Government to reform business registers, introduce director IDs
The introduction of Director Identification Numbers is one of the measures the government has proposed in modernising its business registers as part of efforts to tackle illegal phoenix activity.
Under the draft legislation, legal registers administered by ASIC and the Australian Business Register (ABR) will be moved to a modern registry platform, and administered by the ABR within the Australian Taxation Office.
In addition, the legislation will also progress Director Identification Numbers (DINs) by introducing a legal framework for the regime.
Assistant Treasurer Stuart Robert said the DIN is a unique identifier and provides traceability of a director’s relationships across companies and over time to assist regulators and external administrators investigate a director’s involvement in what may be unlawful activity, including illegal phoenix activity, which has been a perennial problem for successive governments.
He said the reforms will support open data and encourage innovative uses of business data.
“Modernising the business registers will help transform the way business interacts with government, making it easier and faster to start and run a business,” Mr Robert said.
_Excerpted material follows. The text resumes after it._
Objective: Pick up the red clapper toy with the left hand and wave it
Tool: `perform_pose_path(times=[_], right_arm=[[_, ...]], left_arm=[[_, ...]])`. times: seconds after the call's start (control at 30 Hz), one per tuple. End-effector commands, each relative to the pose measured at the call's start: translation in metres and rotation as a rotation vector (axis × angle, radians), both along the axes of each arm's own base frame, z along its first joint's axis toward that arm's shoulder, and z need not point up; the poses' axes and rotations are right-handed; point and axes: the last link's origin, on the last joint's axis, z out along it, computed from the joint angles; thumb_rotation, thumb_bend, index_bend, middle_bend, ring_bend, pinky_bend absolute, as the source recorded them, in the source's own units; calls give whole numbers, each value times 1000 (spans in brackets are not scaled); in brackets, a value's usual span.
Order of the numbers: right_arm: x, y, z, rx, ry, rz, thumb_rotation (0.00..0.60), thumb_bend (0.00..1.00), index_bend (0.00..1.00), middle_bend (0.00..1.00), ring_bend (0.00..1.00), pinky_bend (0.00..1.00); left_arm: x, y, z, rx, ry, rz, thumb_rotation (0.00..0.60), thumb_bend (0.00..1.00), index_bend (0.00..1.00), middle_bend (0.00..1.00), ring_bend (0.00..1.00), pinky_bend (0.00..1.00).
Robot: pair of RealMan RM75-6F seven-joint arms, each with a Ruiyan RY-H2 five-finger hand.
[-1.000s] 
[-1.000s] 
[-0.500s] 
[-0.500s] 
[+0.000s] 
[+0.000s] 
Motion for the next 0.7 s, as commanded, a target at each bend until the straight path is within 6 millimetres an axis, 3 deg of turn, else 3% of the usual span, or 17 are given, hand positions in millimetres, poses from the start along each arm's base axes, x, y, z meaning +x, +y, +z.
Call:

“The government is committed to detecting, deterring and disrupting illegal phoenix activity for the benefit of all Australians.”
Mr Robert said the current legislative framework that covers ASIC’s business registers has not kept up with digital technology and restricts ASIC’s ability to interact with clients in their preferred manner.
For example, he noted that legislation has not been modernised in relation to what information to collect, how to collect it and then how to notify regulated entities.
Mr Robert said the consultation will be run in two parts. The first includes the core provisions that facilitate a modern government registry regime plus the bulk of the referrals of functions and consequential changes from other acts, while the second part includes the remainder of the referrals of functions and consequential changes.
In July, Institute of Public Accountants chief executive Andrew Conway said the government’s moves towards reforming the ABN system will address its current deficiencies and provide greater system integrity.
While he applauded a simple and efficient ABN system, he also added there aren’t enough checks and balances to ensure the registration of an ABN is appropriate or not.
“When the ABN system was introduced in 2000, it was supposed to hinder the black economy by strengthening the integrity of the tax system but that has simply not been the case,” Mr Conway said.
“The ease of applying for an ABN online by applicants who do not understand the legislative test for eligibility and their obligations has resulted in many obtaining one when not entitled.
“People involved in sham contracting who would otherwise be employees of a company fall into this category. There are also individuals applying for an ABN to legitimise a business that does not fully comply with its tax obligations.”